- Maria Eduarda Rodrigues de Freitas, 21 anos, morreu após salto de rope jump em Limeira, interior de São Paulo, sem corda de segurança.
- Testemunha afirma ter visto funcionário da empresa Entre Cordas retirar a câmera GoPro presa ao corpo da vítima após a queda.
- O salto ocorreu na modalidade “aviãozinho”; houve grupo de 80 pessoas que haviam reservado a atividade, e Maria Eduarda foi a primeira a experimentar esse modelo.
- O SAMU atendeu a vítima no local; três funcionários da empresa foram presos e a prisão foi convertida em preventiva pela Justiça de São Paulo.
- Relatos indicam desativação de redes sociais e grupo de inscritos pela empresa após o acidente, além de tentativa de fuga dos funcionários no local.
O que aconteceu ocorreu em Limeira, interior de São Paulo, neste sábado, quando Maria Eduarda Rodrigues de Freitas, 21 anos, caiu durante um rope jump sem corda. A vítima usava uma câmera GoPro presa ao corpo; a empresa Entre Cordas era responsável pela atividade. A testemunha afirmou que, durante o acidente, um funcionário retirou a câmera do pescoço e da mão da jovem.
Quem está envolvido envolve a vítima, a empresa e os profissionais no local. Maria Eduarda chegou a ser atendida pelo SAMU, mas não resistiu aos ferimentos. Testemunhas relatam que a equipe não percebeu que a corda de segurança não estava fixa.

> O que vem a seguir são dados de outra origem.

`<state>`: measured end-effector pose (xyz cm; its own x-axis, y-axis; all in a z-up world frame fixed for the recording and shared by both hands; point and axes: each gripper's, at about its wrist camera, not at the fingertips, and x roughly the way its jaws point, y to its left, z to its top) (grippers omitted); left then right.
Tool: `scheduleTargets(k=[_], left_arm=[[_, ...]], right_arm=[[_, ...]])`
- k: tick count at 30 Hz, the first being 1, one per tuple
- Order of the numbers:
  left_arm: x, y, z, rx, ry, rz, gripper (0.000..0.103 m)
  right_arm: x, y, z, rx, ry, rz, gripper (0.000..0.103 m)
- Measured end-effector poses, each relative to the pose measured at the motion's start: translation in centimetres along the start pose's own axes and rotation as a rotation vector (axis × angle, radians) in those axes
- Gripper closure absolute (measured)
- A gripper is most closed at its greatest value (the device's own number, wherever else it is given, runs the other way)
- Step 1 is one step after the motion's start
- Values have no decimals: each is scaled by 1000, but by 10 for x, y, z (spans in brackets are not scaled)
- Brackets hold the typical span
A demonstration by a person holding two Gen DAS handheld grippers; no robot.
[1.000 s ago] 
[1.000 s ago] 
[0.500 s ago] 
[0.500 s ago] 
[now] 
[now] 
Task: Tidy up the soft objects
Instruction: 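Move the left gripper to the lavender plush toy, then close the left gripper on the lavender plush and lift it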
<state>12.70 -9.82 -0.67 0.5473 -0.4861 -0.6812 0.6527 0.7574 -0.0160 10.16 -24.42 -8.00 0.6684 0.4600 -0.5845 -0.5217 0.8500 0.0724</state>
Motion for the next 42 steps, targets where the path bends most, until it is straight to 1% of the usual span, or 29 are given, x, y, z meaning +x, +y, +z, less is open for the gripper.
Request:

Quando aconteceu, o evento reuniu cerca de 80 pessoas que haviam reservado o salto para o dia, conforme relato de Rafael Goulart, coordenador pedagógico presente no local. Ele afirmou que o salto da vítima foi parado antes da confirmação de todos os procedimentos de segurança.
Onde ocorreu não houve confirmação de detalhes adicionais sobre o espaço exato da ponte ou da área de salto, mas o episódio foi registrado por presentes no local. O relato aponta falhas no protocolo de verificação antes do salto.
Por quê houve a morte ainda está sob apuração. As informações preliminares indicam que o equipamento de segurança básico — a corda — não estava devidamente fixado, o que configuraria falha de procedimento da empresa.
Prisões e investigação
Três funcionários da Entre Cordas foram presos após o ocorrido, conforme decisão da Justiça de São Paulo, que decretou a prisão preventiva durante audiência de custódia realizada neste domingo.
A polícia Civil e órgãos de fiscalização investigam as circunstâncias do acidente, incluindo a conduta da equipe no momento da queda e a possível remoção de provas, como a câmera. As investigações devem apurar condutas, responsabilidades e possíveis falhas no protocolo de segurança.